**YOUR GOAL**
Copy each line of the entries below that contains the string "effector".

*** Begin section ***

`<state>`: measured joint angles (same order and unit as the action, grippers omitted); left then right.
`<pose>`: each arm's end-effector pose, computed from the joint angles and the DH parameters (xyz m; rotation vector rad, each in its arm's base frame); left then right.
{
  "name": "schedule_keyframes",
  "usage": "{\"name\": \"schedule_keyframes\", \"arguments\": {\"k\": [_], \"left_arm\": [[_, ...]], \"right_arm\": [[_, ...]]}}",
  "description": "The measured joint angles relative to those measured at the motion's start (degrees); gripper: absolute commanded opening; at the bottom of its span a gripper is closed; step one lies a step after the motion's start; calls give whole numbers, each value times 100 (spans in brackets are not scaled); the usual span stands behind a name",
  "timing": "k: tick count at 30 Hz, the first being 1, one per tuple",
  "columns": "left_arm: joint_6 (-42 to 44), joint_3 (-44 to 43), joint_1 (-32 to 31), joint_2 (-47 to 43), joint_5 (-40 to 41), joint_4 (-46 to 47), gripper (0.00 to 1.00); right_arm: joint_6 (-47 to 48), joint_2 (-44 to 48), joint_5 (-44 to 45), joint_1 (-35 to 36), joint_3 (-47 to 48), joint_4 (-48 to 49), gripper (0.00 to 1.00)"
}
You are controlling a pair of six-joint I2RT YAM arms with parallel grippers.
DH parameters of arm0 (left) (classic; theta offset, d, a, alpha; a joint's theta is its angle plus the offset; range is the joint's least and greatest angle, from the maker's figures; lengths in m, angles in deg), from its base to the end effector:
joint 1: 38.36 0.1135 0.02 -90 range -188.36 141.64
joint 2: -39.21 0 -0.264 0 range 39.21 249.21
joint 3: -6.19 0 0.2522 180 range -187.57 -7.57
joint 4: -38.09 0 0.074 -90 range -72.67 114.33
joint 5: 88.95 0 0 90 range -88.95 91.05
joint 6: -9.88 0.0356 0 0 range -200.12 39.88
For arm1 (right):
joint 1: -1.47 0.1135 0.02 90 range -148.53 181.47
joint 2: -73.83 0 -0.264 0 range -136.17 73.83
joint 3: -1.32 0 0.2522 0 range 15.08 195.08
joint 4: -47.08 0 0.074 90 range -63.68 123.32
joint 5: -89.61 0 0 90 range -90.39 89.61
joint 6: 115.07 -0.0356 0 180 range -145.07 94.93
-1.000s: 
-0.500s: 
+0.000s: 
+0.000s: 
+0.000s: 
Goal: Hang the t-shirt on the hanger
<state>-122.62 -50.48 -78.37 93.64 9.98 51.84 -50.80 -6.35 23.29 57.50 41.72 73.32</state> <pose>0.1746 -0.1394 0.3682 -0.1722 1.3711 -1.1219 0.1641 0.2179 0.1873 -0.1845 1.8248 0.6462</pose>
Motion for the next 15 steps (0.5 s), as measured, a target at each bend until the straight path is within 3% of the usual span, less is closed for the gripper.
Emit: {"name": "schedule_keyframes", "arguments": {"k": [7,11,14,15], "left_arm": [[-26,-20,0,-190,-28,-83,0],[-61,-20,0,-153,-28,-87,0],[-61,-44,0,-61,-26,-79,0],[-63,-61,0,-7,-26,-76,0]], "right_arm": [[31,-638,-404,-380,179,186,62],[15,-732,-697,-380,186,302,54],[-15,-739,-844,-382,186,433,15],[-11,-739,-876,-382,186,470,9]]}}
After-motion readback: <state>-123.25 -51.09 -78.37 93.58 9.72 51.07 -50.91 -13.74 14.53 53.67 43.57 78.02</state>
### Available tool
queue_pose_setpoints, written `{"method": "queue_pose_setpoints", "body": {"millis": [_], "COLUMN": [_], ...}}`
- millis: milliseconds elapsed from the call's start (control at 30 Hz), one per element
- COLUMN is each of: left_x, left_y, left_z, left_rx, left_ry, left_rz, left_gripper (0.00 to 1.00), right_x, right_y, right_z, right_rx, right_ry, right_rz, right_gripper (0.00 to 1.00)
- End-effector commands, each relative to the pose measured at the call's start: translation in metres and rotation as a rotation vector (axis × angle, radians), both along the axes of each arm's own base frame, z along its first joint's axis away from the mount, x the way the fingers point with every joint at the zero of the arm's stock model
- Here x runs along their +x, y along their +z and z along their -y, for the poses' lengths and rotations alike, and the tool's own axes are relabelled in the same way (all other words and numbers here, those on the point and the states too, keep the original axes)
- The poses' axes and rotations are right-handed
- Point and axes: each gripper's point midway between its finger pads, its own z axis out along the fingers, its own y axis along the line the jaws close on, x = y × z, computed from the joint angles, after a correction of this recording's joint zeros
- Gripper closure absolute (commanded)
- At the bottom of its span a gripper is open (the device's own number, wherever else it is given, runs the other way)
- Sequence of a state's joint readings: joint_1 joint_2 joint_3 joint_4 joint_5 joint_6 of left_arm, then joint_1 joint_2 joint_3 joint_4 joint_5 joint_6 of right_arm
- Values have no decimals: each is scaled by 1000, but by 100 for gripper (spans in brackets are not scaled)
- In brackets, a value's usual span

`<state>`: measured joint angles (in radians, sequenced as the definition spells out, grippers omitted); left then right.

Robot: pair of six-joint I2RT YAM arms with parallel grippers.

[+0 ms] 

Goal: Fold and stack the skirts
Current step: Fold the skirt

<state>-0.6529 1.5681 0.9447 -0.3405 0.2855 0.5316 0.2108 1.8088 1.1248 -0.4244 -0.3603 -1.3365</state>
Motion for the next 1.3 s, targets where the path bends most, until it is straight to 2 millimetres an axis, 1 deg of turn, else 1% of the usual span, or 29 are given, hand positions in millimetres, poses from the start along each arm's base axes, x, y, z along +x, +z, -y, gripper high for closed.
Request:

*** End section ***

**REPLY**
`<pose>`: each arm's end-effector pose, computed from the joint angles and the DH parameters (xyz m; rotation vector rad, each in its arm's base frame); left then right.
DH parameters of arm0 (left) (classic; theta offset, d, a, alpha; a joint's theta is its angle plus the offset; range is the joint's least and greatest angle, from the maker's figures; lengths in m, angles in deg), from its base to the end effector:
- End-effector commands, each relative to the pose measured at the call's start: translation in metres and rotation as a rotation vector (axis × angle, radians), both along the axes of each arm's own base frame, z along its first joint's axis away from the mount, x the way the fingers point with every joint at the zero of the arm's stock model

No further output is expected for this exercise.